About this exercise ▸ Output each line of the listing exactly, though pictures are not to appear.

=====

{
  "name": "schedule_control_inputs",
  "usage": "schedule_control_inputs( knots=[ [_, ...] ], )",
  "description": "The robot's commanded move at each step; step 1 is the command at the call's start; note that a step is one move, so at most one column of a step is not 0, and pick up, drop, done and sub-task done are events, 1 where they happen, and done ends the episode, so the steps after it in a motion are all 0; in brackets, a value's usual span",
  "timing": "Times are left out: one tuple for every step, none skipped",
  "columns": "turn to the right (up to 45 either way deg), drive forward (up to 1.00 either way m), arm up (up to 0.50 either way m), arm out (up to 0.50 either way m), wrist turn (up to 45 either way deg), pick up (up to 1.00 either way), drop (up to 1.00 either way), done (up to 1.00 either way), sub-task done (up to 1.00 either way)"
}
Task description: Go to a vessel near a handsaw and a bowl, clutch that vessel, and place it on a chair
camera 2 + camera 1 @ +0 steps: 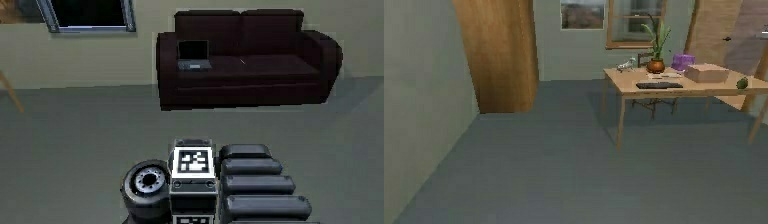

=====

Answer to the problem ▸
{
  "name": "schedule_control_inputs",
  "usage": "schedule_control_inputs( knots=[ [_, ...] ], )",
  "description": "The robot's commanded move at each step; step 1 is the command at the call's start; note that a step is one move, so at most one column of a step is not 0, and pick up, drop, done and sub-task done are events, 1 where they happen, and done ends the episode, so the steps after it in a motion are all 0; in brackets, a value's usual span",
  "timing": "Times are left out: one tuple for every step, none skipped",
  "columns": "turn to the right (up to 45 either way deg), drive forward (up to 1.00 either way m), arm up (up to 0.50 either way m), arm out (up to 0.50 either way m), wrist turn (up to 45 either way deg), pick up (up to 1.00 either way), drop (up to 1.00 either way), done (up to 1.00 either way), sub-task done (up to 1.00 either way)"
}
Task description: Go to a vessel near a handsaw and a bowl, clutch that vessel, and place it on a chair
camera 2 + camera 1 @ +0 steps: 

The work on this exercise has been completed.